An exhibition of new paintings and old sculptures by Craig Murray-Orr.
Craig Murray-Orr was born in 1942 in Lower Hutt on the southern edge of New Zealand's North Island and studied at the Ilam School of Fine Art in Christchurch in the early 1960s. In 1968 he came to London and a few years later found himself arriving on a blind date at a house in Dartmouth Park on the edge of Hampstead Heath. He has been there ever since. He was made a fellow of the Royal Society of Arts in 1973 and aside from his work as a painter and sculptor he is best known for his radio collaborations in the 1990s with the Scottish poet and humorist Ivor Cutler.
His paintings on wooden panels are always small in scale - hovering on the edge of abstraction and steeped in memory and personal meaning. They appear to be landscapes, and feel like they come from somewhere, but the landscape itself is simply a vehicle for the artist’s depiction of an emotional and mental state. They are tiny poems.

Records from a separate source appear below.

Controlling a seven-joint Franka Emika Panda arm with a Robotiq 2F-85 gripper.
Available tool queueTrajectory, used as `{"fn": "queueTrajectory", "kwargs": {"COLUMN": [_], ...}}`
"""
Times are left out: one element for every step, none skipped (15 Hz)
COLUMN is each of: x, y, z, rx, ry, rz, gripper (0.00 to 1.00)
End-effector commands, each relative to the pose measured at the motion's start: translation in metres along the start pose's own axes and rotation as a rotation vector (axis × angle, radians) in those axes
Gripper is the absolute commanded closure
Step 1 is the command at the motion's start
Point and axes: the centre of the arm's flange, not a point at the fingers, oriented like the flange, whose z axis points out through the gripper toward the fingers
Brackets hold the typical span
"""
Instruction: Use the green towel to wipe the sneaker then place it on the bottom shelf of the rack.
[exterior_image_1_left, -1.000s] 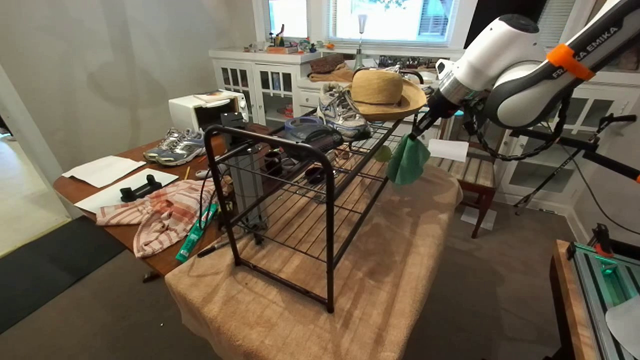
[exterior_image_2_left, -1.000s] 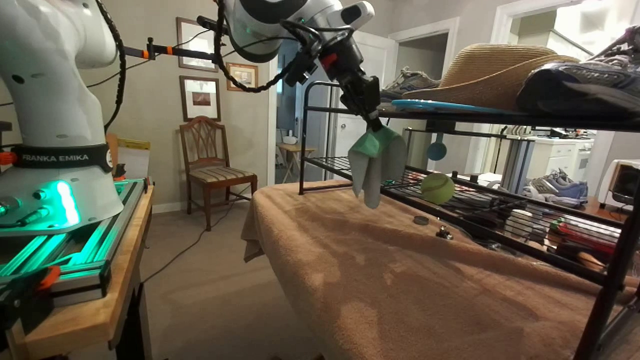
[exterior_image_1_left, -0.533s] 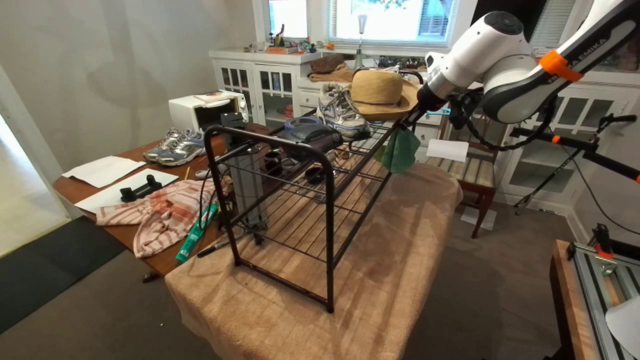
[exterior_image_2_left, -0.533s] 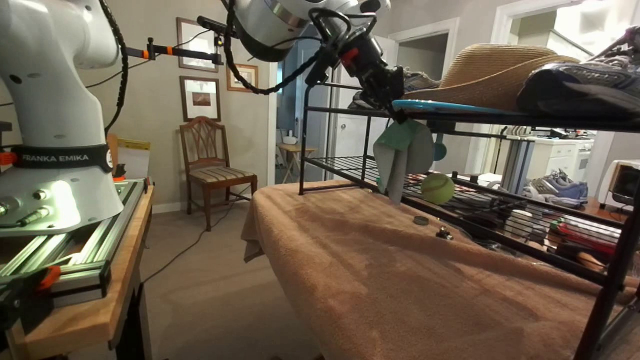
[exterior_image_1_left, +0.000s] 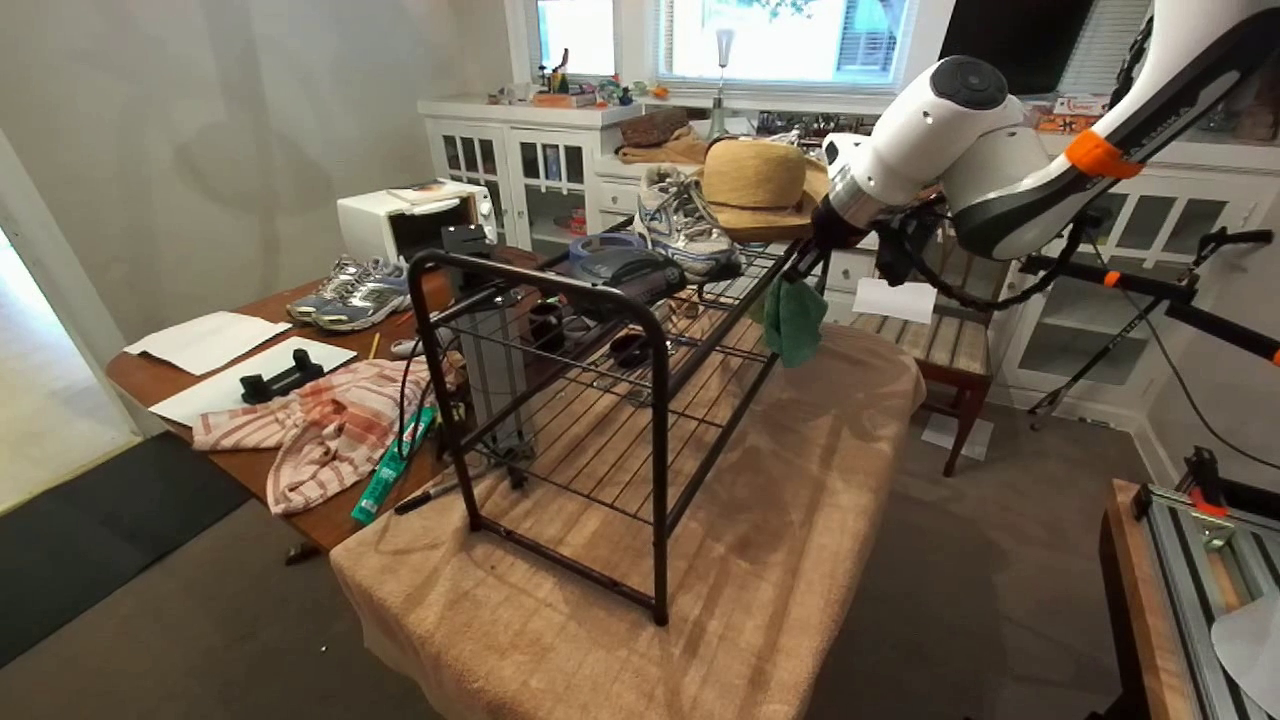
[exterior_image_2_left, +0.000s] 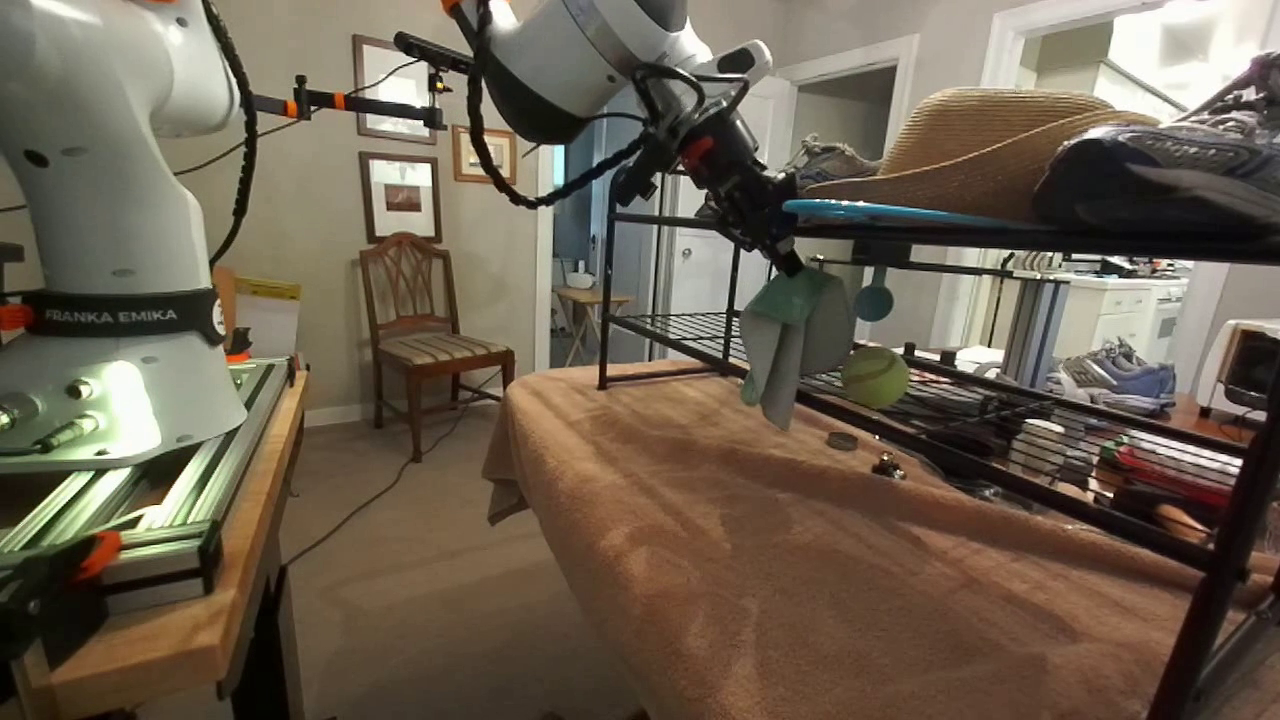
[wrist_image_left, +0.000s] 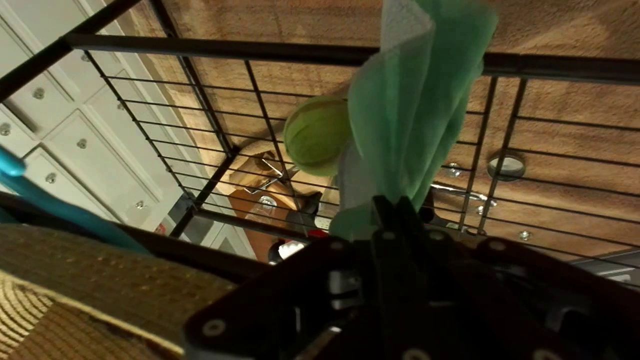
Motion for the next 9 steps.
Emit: {"fn": "queueTrajectory", "kwargs": {"x": [-0.006,-0.007,-0.008,-0.009,-0.01,-0.009,-0.009,-0.007,-0.006], "y": [-0.028,-0.033,-0.036,-0.04,-0.043,-0.046,-0.048,-0.049,-0.05], "z": [0.023,0.025,0.027,0.028,0.03,0.031,0.032,0.031,0.031], "rx": [-0.015,-0.016,-0.014,-0.013,-0.011,-0.016,-0.031,-0.039,-0.047], "ry": [-0.012,-0.014,-0.014,-0.013,-0.012,0.004,0.025,0.046,0.061], "rz": [-0.023,-0.034,-0.041,-0.048,-0.051,-0.05,-0.051,-0.052,-0.05], "gripper": [0.99,0.99,0.99,0.99,0.99,0.99,0.99,0.99,0.99]}}
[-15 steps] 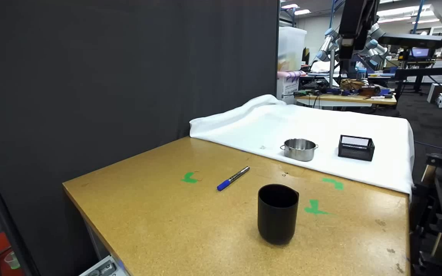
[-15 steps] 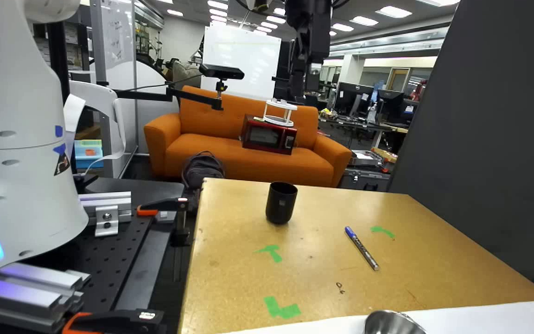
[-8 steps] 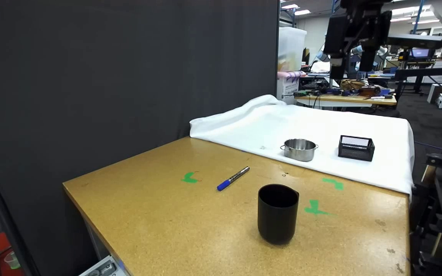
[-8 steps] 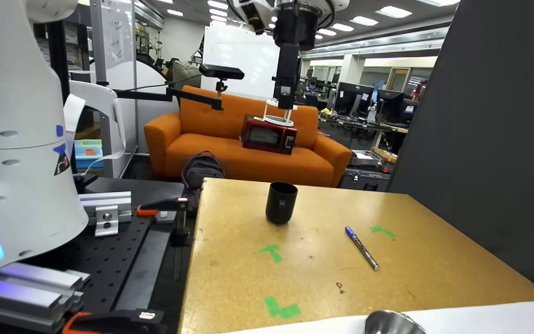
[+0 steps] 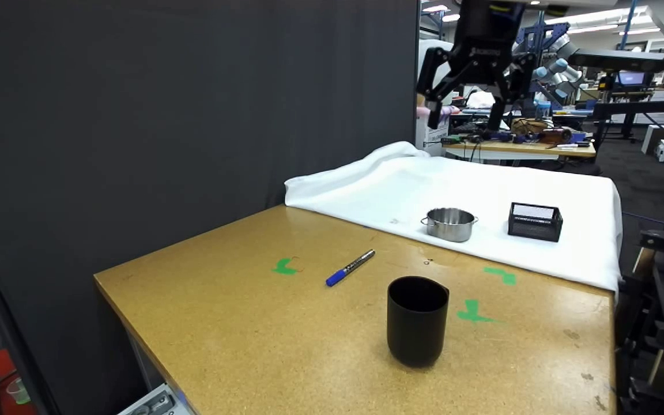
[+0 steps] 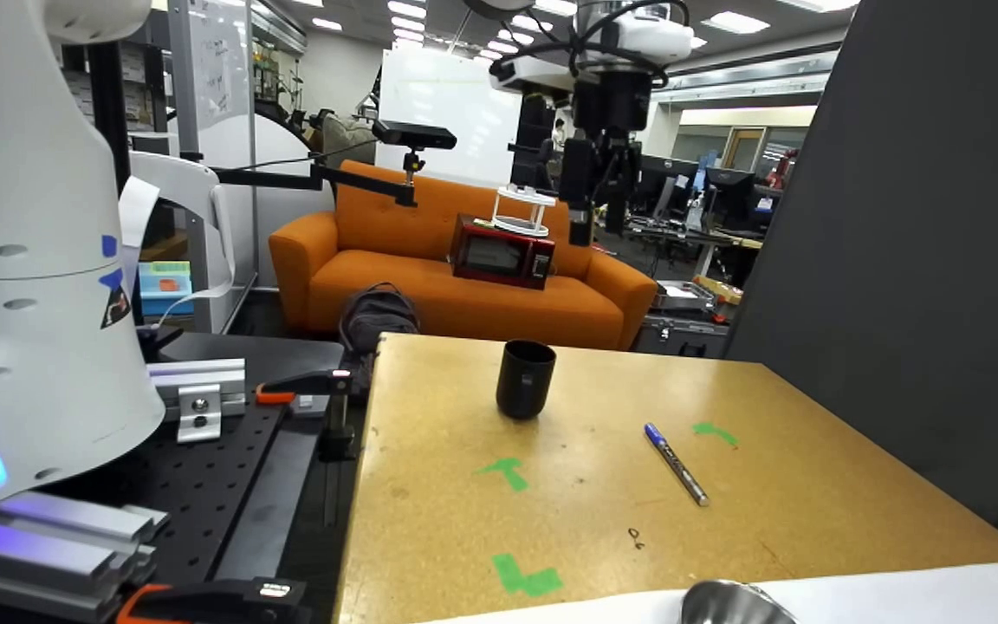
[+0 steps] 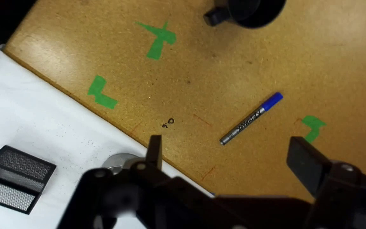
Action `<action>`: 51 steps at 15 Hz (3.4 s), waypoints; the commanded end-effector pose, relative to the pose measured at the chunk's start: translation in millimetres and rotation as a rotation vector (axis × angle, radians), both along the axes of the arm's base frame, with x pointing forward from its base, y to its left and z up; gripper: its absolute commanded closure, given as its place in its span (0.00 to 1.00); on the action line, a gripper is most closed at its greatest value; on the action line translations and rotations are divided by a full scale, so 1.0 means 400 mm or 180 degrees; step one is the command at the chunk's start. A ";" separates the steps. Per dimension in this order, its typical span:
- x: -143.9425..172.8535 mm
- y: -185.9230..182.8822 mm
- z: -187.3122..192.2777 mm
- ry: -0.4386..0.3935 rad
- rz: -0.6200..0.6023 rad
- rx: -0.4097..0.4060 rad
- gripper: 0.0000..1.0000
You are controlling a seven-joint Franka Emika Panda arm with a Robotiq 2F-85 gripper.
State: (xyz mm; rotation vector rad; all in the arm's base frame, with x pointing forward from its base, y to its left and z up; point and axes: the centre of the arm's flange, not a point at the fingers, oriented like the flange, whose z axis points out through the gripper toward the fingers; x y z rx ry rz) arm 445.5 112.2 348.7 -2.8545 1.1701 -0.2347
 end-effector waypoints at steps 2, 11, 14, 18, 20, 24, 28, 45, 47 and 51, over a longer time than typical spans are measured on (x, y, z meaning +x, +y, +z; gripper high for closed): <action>0.059 -0.027 -0.030 -0.0045 -0.0357 0.0076 0.00; 0.117 -0.012 -0.067 0.0038 -0.0610 0.0159 0.00; 0.179 0.028 -0.109 0.0223 -0.0851 0.0412 0.00; 0.267 0.063 -0.175 0.0299 -0.1291 0.0769 0.00; 0.304 0.057 -0.205 0.0272 -0.1576 0.0851 0.00; 0.347 0.040 -0.273 0.0247 -0.2009 0.0824 0.00; 0.366 0.080 -0.348 0.0318 -0.2107 0.0764 0.00; 0.458 0.017 -0.493 0.0113 -0.2146 0.0539 0.00; 0.473 0.016 -0.517 0.0198 -0.2120 0.0509 0.00; 0.496 0.009 -0.584 0.0343 -0.2090 0.0522 0.00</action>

Back in 2015, interviewed for a book about his work, Craig was asked to describe what these paintings are about: “Feelings. Emotions. Colour, tone and marks. I’m not trying to tell anyone anything. They are not demonstrative. But hopefully they are powerful. They are explanations to myself really, and to no-one else, but when they work, they hopefully have meaning for other people because I’m not so different from everybody else”.
To celebrate the artist’s 80th birthday we will present a series of his newest paintings, alongside selected sculptures made from found wooden objects.